■ **TASK INSTRUCTIONS**:
Every line of the listing below from the one with "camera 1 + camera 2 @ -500" up to and including the one with "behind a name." should be retyped exactly, and nothing else; pictures are not part of the copy.

■ **DATA SECTION**:

***

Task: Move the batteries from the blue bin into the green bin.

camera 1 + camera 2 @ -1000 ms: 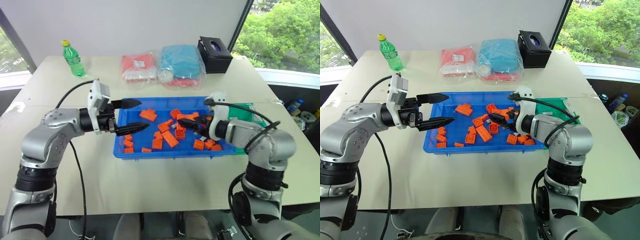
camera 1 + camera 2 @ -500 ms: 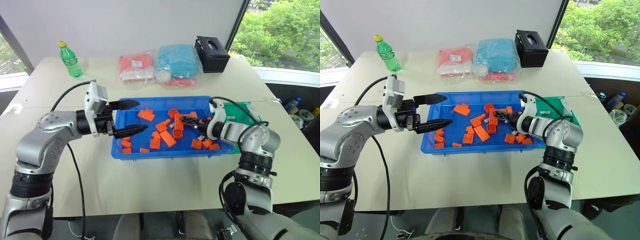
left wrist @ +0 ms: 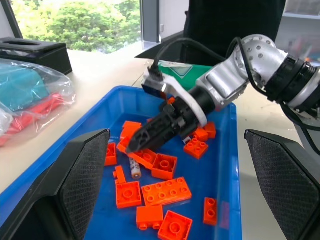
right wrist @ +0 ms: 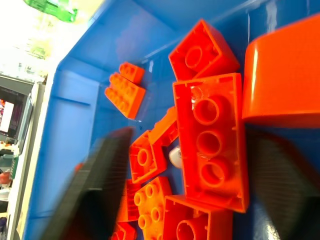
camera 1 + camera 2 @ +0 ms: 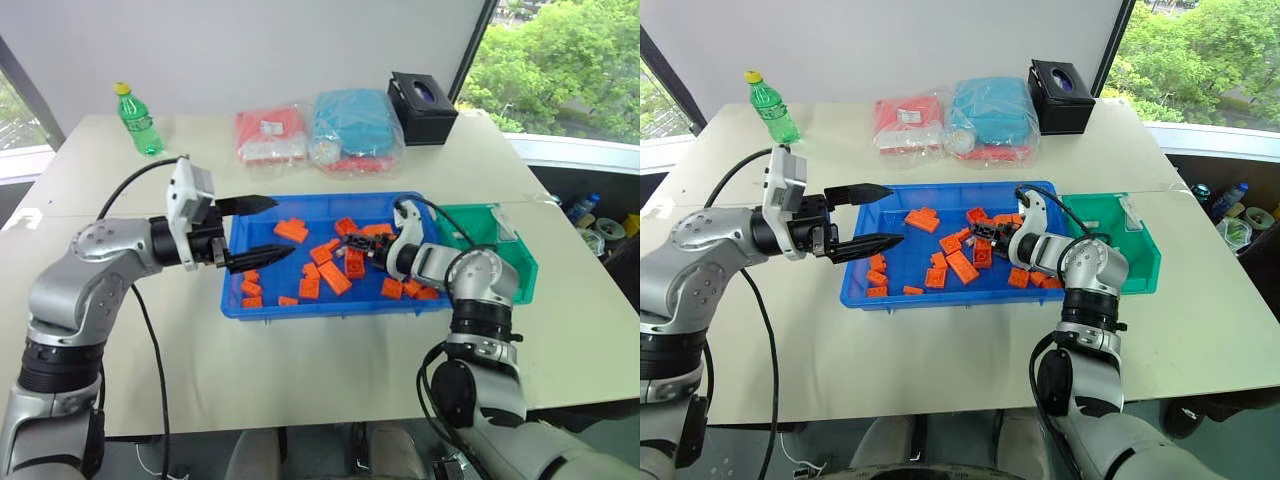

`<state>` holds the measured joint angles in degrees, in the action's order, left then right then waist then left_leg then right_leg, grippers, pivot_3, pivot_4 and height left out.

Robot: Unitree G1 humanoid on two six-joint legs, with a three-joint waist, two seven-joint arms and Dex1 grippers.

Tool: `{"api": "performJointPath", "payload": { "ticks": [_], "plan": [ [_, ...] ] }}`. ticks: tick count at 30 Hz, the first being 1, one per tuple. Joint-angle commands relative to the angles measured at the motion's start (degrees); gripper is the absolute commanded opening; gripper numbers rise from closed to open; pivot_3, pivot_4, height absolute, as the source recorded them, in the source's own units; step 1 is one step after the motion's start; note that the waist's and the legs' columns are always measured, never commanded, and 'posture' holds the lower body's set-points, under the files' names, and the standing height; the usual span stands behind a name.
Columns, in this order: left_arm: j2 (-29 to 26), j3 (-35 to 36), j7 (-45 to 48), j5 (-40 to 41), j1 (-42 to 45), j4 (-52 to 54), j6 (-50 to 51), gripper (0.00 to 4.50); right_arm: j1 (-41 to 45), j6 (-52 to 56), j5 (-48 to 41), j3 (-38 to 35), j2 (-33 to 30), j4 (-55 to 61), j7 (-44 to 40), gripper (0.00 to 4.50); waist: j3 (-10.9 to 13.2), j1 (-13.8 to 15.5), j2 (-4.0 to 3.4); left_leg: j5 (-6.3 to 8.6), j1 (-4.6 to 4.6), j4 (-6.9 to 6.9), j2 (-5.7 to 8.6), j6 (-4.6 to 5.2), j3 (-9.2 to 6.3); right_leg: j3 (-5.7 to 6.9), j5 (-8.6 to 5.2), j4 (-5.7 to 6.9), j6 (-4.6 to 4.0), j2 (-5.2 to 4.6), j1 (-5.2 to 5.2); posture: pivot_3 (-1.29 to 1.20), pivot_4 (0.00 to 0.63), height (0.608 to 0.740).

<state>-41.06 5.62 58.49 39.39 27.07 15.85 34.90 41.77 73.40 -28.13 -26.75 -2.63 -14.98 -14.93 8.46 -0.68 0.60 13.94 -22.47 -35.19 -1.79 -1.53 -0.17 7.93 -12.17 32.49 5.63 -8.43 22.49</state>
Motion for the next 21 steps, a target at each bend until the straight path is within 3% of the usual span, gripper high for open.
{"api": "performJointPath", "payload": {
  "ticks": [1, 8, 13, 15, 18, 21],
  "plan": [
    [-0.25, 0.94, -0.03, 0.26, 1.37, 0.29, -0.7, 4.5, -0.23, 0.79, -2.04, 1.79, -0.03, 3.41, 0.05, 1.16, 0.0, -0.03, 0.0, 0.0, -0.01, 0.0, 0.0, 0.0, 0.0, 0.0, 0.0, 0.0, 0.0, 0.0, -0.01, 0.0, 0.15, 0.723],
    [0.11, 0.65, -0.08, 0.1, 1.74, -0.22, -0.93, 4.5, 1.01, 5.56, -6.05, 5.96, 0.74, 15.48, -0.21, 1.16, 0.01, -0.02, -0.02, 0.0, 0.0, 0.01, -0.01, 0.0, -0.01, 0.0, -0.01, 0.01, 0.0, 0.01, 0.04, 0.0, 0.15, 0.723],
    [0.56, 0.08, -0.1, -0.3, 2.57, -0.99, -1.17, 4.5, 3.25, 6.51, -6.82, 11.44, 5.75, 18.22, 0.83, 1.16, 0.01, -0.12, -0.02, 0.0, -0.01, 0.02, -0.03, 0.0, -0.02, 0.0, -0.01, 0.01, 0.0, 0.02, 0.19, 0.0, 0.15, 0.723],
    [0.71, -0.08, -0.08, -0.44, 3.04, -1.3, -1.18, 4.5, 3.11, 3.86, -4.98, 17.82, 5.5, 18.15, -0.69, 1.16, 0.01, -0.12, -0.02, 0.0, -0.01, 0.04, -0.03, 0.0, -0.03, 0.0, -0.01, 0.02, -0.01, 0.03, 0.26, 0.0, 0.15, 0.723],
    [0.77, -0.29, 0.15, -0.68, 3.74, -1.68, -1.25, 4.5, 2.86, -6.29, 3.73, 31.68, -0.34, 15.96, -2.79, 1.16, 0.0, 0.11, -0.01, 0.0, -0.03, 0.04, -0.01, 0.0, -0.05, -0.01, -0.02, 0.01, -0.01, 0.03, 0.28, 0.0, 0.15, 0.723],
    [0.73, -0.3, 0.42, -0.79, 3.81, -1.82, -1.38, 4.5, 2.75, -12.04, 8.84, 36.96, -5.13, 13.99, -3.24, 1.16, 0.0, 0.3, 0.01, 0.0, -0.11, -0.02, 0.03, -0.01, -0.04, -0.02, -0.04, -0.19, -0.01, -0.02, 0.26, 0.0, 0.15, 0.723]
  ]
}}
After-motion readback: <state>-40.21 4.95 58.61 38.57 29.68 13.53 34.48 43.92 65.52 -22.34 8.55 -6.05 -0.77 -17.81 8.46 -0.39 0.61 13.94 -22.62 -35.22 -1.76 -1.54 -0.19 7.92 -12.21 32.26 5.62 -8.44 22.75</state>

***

■ **YOUR SOLUTION**:
camera 1 + camera 2 @ -500 ms: 
left wrist @ +0 ms: 
right wrist @ +0 ms: 
camera 1 + camera 2 @ +0 ms: 

`<state>` holds the measured joint angles in degrees, in the action's order, left then right then waist then left_leg then right_leg, grippers, pivot_3, pivot_4 and height left out.

Robot: Unitree G1 humanoid on two six-joint legs, with a three-joint waist, two seven-joint arms and Dex1 grippers.

Tool: `{"api": "performJointPath", "payload": { "ticks": [_], "plan": [ [_, ...] ] }}`. ticks: tick count at 30 Hz, the first being 1, one per tuple. Joint-angle commands relative to the angles measured at the motion's start (degrees); gripper is the absolute commanded opening; gripper numbers rise from closed to open; pivot_3, pivot_4, height absolute, as the source recorded them, in the source's own units; step 1 is one step after the motion's start; note that the waist's and the legs' columns are always measured, never commanded, and 'posture' holds the lower body's set-points, under the files' names, and the standing height; the usual span stands behind a name.

Nothing else is required to finish the exercise.